Collected data entries
-=-=-
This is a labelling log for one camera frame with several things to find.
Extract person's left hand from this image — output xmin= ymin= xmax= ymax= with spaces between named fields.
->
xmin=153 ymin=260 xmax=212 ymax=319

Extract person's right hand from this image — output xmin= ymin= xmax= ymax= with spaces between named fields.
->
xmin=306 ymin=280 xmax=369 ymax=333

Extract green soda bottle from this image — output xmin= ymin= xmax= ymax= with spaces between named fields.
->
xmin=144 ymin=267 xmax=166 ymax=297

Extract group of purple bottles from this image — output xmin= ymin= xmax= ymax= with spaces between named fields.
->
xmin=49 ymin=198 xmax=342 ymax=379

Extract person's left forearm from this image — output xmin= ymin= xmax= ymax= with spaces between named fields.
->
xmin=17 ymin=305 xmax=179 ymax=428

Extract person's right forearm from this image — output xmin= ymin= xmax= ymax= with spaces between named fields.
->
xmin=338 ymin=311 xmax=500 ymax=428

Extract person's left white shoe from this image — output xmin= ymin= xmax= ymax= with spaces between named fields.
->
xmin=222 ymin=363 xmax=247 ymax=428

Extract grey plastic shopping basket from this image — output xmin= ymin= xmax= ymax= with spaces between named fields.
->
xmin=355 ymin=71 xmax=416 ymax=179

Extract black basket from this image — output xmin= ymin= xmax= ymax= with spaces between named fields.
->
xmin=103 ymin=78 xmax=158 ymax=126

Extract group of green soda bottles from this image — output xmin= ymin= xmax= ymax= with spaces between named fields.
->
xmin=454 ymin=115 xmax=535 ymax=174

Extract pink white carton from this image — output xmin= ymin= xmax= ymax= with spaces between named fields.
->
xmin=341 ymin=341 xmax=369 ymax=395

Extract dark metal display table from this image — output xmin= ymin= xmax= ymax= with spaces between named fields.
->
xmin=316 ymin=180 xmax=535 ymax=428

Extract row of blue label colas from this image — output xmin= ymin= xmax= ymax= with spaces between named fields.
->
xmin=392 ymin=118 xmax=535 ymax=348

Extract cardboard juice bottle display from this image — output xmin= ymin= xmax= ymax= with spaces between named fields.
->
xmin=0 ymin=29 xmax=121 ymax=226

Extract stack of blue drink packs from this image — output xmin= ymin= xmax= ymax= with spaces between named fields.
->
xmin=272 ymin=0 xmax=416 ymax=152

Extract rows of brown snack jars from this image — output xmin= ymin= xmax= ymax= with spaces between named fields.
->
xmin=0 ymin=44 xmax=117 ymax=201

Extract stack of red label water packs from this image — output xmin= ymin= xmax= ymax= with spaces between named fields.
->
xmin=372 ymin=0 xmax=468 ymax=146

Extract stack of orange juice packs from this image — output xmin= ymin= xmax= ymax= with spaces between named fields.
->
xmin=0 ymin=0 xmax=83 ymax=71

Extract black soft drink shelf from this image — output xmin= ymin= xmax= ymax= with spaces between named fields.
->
-=-=-
Task to carry out. Write every entry out again. Keep each one exact.

Response to the exercise.
This is a labelling log for one camera frame with several things to find.
Extract person's left hand from this image — output xmin= ymin= xmax= ymax= with spaces between named fields.
->
xmin=153 ymin=260 xmax=212 ymax=319

Extract person's right hand from this image — output xmin= ymin= xmax= ymax= with spaces between named fields.
->
xmin=306 ymin=280 xmax=369 ymax=333

Extract green soda bottle from this image — output xmin= ymin= xmax= ymax= with spaces between named fields.
->
xmin=144 ymin=267 xmax=166 ymax=297

Extract group of purple bottles from this image — output xmin= ymin= xmax= ymax= with spaces between named fields.
->
xmin=49 ymin=198 xmax=342 ymax=379

Extract person's left forearm from this image — output xmin= ymin= xmax= ymax= with spaces between named fields.
->
xmin=17 ymin=305 xmax=179 ymax=428

Extract person's right forearm from this image — output xmin= ymin= xmax= ymax= with spaces between named fields.
->
xmin=338 ymin=311 xmax=500 ymax=428

Extract person's left white shoe from this image — output xmin= ymin= xmax= ymax= with spaces between named fields.
->
xmin=222 ymin=363 xmax=247 ymax=428

Extract grey plastic shopping basket from this image — output xmin= ymin= xmax= ymax= with spaces between named fields.
->
xmin=355 ymin=71 xmax=416 ymax=179

Extract black basket from this image — output xmin= ymin= xmax= ymax= with spaces between named fields.
->
xmin=103 ymin=78 xmax=158 ymax=126

Extract group of green soda bottles from this image — output xmin= ymin= xmax= ymax= with spaces between named fields.
->
xmin=454 ymin=115 xmax=535 ymax=174

Extract pink white carton from this image — output xmin= ymin= xmax= ymax= with spaces between named fields.
->
xmin=341 ymin=341 xmax=369 ymax=395

Extract dark metal display table from this image — output xmin= ymin= xmax= ymax= with spaces between named fields.
->
xmin=316 ymin=180 xmax=535 ymax=428

Extract row of blue label colas from this image — output xmin= ymin= xmax= ymax= with spaces between named fields.
->
xmin=392 ymin=118 xmax=535 ymax=348

Extract cardboard juice bottle display from this image — output xmin= ymin= xmax= ymax= with spaces between named fields.
->
xmin=0 ymin=29 xmax=121 ymax=226

Extract stack of blue drink packs from this image — output xmin= ymin= xmax= ymax= with spaces between named fields.
->
xmin=272 ymin=0 xmax=416 ymax=152

Extract rows of brown snack jars from this image — output xmin= ymin= xmax= ymax= with spaces between named fields.
->
xmin=0 ymin=44 xmax=117 ymax=201

Extract stack of red label water packs from this image — output xmin= ymin= xmax= ymax= with spaces between named fields.
->
xmin=372 ymin=0 xmax=468 ymax=146

Extract stack of orange juice packs from this image — output xmin= ymin= xmax= ymax= with spaces between named fields.
->
xmin=0 ymin=0 xmax=83 ymax=71

Extract black soft drink shelf from this image — output xmin= ymin= xmax= ymax= with spaces between named fields.
->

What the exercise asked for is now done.